School Creates More Than 17 Enrichment Programs
Apr 08, 2016 09:29AM
● By Tori La Rue
By Tori La Rue | email@example.com
South Valley - Butterfield Canyon Elementary had plenty of programs to help students who had fallen behind but few programs to help students to get ahead, until the school community council started funding more than 17 enrichment programs.
The council formerly used their School LAND Trust — money acquired from state land revenue — for re-teaching only, but in January they set aside $4,000 for “educational stretching,” principal Nick Hansen said.
“We wanted students of all academic standings to be enriched and try different types of things to see what their real interests are,” Hansen said.
Choir, drama, chess club, cursive, poetry, crafting, aerobic activities and STEM club are a few of the programs Butterfield Canyon offers. Many of the programs take place before or after school and are taught by “good-hearted teachers” who spend a couple extra hours with students for a little compensation from the trust fund, Hansen said.
More than 300 students have signed up for at least one of these programs; according to Hansen, that’s one-third of the student population. He said he believes this will improve the academics at the school, but said it is too soon to tell.
The school community council went to the teachers with a list of the classes they thought would work well for enrichment programs, and said teachers could sign up to teach the classes. Some teachers suggested enrichment classes that weren’t on the list. One teacher volunteered to teach folk dancing, and it’s been one of the most popular enrichment programs, Hansen said.
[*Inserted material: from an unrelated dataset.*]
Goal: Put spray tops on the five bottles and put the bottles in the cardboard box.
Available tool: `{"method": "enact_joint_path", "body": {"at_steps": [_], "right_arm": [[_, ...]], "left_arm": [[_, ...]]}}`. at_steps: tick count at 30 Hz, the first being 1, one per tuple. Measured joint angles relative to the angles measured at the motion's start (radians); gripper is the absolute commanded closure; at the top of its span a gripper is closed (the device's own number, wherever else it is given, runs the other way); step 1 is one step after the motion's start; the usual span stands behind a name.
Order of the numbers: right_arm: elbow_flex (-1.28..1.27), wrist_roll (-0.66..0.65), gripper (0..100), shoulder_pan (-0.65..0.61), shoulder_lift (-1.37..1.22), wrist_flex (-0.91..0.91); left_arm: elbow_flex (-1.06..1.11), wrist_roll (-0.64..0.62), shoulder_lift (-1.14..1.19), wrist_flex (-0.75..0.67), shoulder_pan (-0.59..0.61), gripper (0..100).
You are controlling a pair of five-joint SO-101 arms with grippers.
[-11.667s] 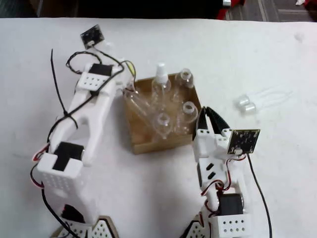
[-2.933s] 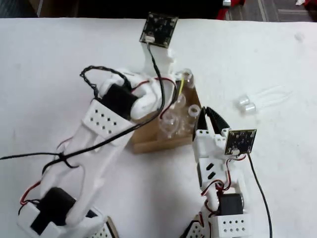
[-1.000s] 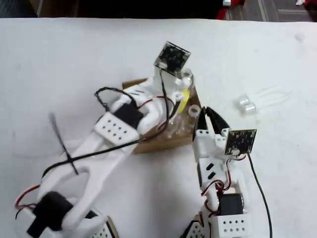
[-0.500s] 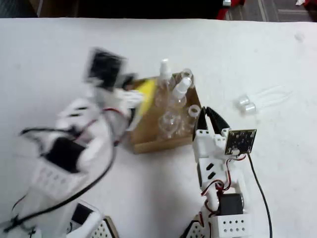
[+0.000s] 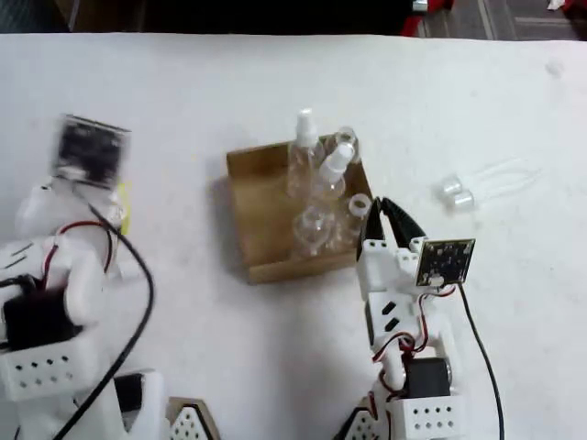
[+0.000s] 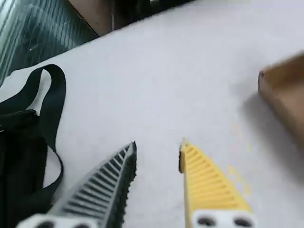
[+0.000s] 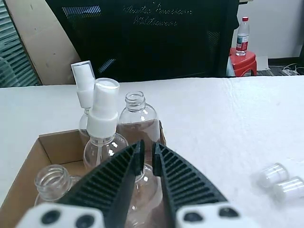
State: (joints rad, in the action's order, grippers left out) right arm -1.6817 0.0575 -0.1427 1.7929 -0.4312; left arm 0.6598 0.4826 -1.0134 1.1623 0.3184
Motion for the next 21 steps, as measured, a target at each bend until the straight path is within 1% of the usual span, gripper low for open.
{"method": "enact_joint_path", "body": {"at_steps": [1,3,5,7,10,12,16,18,21], "right_arm": [[0.0,0.0,98.1,0.0,0.0,0.0],[0.0,0.0,98.1,0.0,0.0,0.0],[0.0,0.0,98.1,0.0,0.0,0.0],[0.0,0.0,98.1,0.0,0.0,0.0],[0.0,0.0,98.1,-0.002,0.0,0.0],[0.0,0.0,98.1,-0.002,0.0,0.0],[0.0,0.0,98.1,-0.002,0.0,0.0],[0.0,0.0,98.1,-0.002,0.0,0.0],[0.0,0.0,98.1,-0.002,0.0,0.0]], "left_arm": [[0.026,0.063,0.003,-0.014,0.015,86],[0.066,0.121,0.031,-0.072,0.072,86],[0.068,0.173,0.098,-0.13,0.146,86],[0.06,0.276,0.195,-0.138,0.198,86],[0.002,0.468,0.394,-0.072,0.227,86],[-0.063,0.557,0.537,-0.012,0.242,86],[-0.193,0.641,0.724,0.095,0.236,86],[-0.221,0.669,0.744,0.143,0.238,86],[-0.226,0.712,0.75,0.195,0.187,86]]}}
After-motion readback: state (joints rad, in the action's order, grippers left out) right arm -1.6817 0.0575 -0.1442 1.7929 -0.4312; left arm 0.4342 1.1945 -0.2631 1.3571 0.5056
Kembree Buker, third-grade teacher, volunteered to head up an aerobics program that is now called “Bobcat Boot Camp” because she said students don’t get a lot of recess and she thinks they don’t know or care as much about health and fitness as they should. There are more than 50 third- to sixth-grade students in her program.
Arwin Taylor, 10, said she signed up for Bobcat Boot Camp because she wants to exercise more. She said she’s not very active at home because she would rather read.
“I thought this class was going to be exciting to do, and it is really exciting,” she said. “I like it a lot when we do dancing, because that it’s an easy way to get exercise more than just running around.”
Alison Heaps, 10, and Sierra Green, 9, said dancing to Just Dance, a video game where players imitate the movement of the avatars, is their favorite part of the boot camp. Alison said her brother used to be in the class, but that he quit after he heard there was going to be dancing.
John Trendler, 9, said he doesn’t mind the dancing. He said he loves the workout videos, obstacle courses and basketball games they do during the boot camp, and that he was so excited that his mom signed him up for the class.
Students are admitted into the enrichment programs on a first-come, first-served basis. Parents sign their children up using the Google forms attached to the school’s website. Several classes have reached capacities and have students on waiting lists.
Ethan Weaver, 10, is part of the STEM before-school enrichment program. He said that at their most recent meeting, the group built machines that could throw candy eggs, and said one of his favorite activities was building a freestanding machine within 60 seconds.
The before- and after-school enrichment programs run for seven weeks. The idea is that after seven weeks, the school can offer new types of classes. Hansen said they plan to continue the program far into the future.